Back in 2020, Prof. Graeme Samuels released a damning report outlining major issues with the Environment Protection and Biodiversity Conservation (EPBC) Act. This independent, expert review found that the Act is systematically failing to protect nature. Prof. Samuels sounded the alarm that our natural environment is under extreme pressure, with urgent action needed to tackle major threats including habitat loss, invasive species, land clearing and climate change.
Right now, we have a national environment law that:
- Doesn’t mention climate change, or consider whether new projects will cause more climate harm when undertaking environmental assessments.
- Doesn’t give the decision-maker any powers to knock projects back on the basis that they will contribute to the climate crisis and cause further harm to our environment. This means new fossil fuel projects are still being waved through (740 and counting!).
- Doesn’t recognise or support responsibly delivered, clean projects to come online quickly, like the urgently-needed renewable energy and clean industry projects that will help us slash climate pollution this decade, and better protect nature.
The most recent State of the Environment report confirmed these findings, listing over 1800 plants and animals on the threatened species list, and naming climate change as the number one cause for the alarmingly poor health of our environment.
We can also see the consequences right in front of our own eyes. Climate-fuelled extreme weather is becoming more frequent and more severe, with large swathes of the country experiencing wild swings between scorching heatwaves, fires, floods, and storms. Ecosystems are on the brink of collapse, and as climate change accelerates, many threatened and critically endangered species will run out of safe, healthy places to call home.
What now?
The Government has been promising to ‘restore, manage and protect’ our natural environment with a complete overhaul of Australia’s nature law for years now, announcing its Nature Positive plan back in 2022. These were due to be introduced to Parliament by the end of 2023.
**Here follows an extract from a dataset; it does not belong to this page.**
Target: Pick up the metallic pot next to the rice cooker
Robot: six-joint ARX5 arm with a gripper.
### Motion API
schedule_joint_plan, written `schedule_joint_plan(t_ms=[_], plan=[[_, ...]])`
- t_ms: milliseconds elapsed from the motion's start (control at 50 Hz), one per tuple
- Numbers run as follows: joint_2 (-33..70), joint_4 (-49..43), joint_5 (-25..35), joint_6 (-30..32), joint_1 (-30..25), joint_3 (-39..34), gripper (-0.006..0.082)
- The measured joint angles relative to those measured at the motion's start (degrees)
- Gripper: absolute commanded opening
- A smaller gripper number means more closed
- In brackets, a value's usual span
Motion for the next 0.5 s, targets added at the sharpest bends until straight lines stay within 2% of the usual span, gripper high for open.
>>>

Now we are well into 2024, and Australians are still waiting to see the new legislation. An enormous amount of stakeholder time, effort, policy and legal work has been contributed towards developing these reforms, but we still don’t know where it’s all heading.
While some positive changes aimed at tackling aspects of Australia’s nature and biodiversity crisis have been announced, from what we can see, the Government’s proposed reforms don’t do anywhere near enough to fully embed climate at the heart of our national nature protection law.
We need real action to cut climate pollution, a fair and fast transition to clean energy and industry, and an end to the extinction crisis. Fixing our national environment law is core to delivering on all these promises
We need modern nature laws that embed climate, and we need them now.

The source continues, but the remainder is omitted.